US 12,076,120 B2
Systems, methods and media for estimating compensatory reserve and predicting hemodynamic decompensation using physiological data
Robert W. Techentin, Rochester, MN (US); Timothy B. Curry, Rochester, MN (US); Michael J. Joyner, Rochester, MN (US); Clifton R. Haider, Rochester, MN (US); David R. Holmes, III, Rochester, MN (US); Christopher L. Felton, Rochester, MN (US); Barry K. Gilbert, Rochester, MN (US); Charlotte Sue Van Dorn, Rochester, MN (US); William A. Carey, Rochester, MN (US); and Victor A. Convertino, San Antonio, TX (US)
Assigned to Mayo Foundation for Medical Education and Research, Rochester, MN (US); and The Government of the United States, as Represented by the Secretary of the Army, Frederick, MD (US)
Filed by Mayo Foundation for Medical Education and Research, Rochester, MN (US); and The Government of The United States, as Represented by the Secretary of the Army, Frederick, MD (US)
Filed on Jul. 21, 2020, as Appl. No. 16/934,805.
Claims priority of provisional application 62/877,145, filed on Jul. 22, 2019.
Prior Publication US 2021/0022620 A1, Jan. 28, 2021
Int. Cl. A61B 5/02 (2006.01); A61B 5/00 (2006.01); A61B 5/021 (2006.01); A61B 5/024 (2006.01); G06N 3/004 (2023.01); G06N 3/008 (2023.01)

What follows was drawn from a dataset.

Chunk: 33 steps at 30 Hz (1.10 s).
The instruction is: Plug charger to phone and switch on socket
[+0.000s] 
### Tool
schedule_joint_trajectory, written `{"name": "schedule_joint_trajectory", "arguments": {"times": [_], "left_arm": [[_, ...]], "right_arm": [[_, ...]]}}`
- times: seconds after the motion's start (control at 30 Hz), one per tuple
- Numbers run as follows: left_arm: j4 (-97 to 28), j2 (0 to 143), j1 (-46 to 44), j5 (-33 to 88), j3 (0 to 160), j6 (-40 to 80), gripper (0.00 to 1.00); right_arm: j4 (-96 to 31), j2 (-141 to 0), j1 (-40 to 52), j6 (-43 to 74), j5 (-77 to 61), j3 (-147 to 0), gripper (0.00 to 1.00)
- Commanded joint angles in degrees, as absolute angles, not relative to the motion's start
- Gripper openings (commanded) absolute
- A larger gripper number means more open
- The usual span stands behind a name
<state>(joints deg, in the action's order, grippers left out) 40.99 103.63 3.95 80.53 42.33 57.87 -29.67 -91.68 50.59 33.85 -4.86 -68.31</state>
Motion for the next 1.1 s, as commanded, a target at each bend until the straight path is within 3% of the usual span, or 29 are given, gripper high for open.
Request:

CPC A61B 5/02042 (2013.01) [A61B 5/0004 (2013.01); A61B 5/02028 (2013.01); A61B 5/02108 (2013.01); A61B 5/02416 (2013.01); A61B 5/7264 (2013.01); A61B 5/7275 (2013.01); G06N 3/004 (2013.01); G06N 3/008 (2013.01)] 14 Claims
OG exemplary drawing
 
1. A system for estimating compensatory reserve, the system comprising:
at least one hardware processor that is programmed to:
receive a blood pressure waveform of a subject;
generate a first sample of the blood pressure waveform, wherein the first sample comprises a time series of blood pressure values having a first duration;
provide the first sample as input to a trained one-dimensional (1D) convolutional neural network (CNN),
wherein the 1D CNN was trained as a regression model using samples of the first duration from blood pressure waveforms recorded from a plurality of subjects while decreasing the respective subject's central blood volume,
wherein each sample used to train the 1D CNN is a one-dimensional time series data structure that was associated with a compensatory reserve metric based on a decrease of the respective subject's central blood volume at a time the respective sample was recorded, and
wherein an output layer of the trained 1D CNN is a linear layer that outputs a compensatory reserve metric value;
receive, from the trained 1D CNN, a first compensatory reserve metric based on the first sample, wherein the first compensatory reserve metric is a single quantitative value indicating a percentage of compensatory reserve in the subject; and
cause information indicative of remaining compensatory reserve to be presented.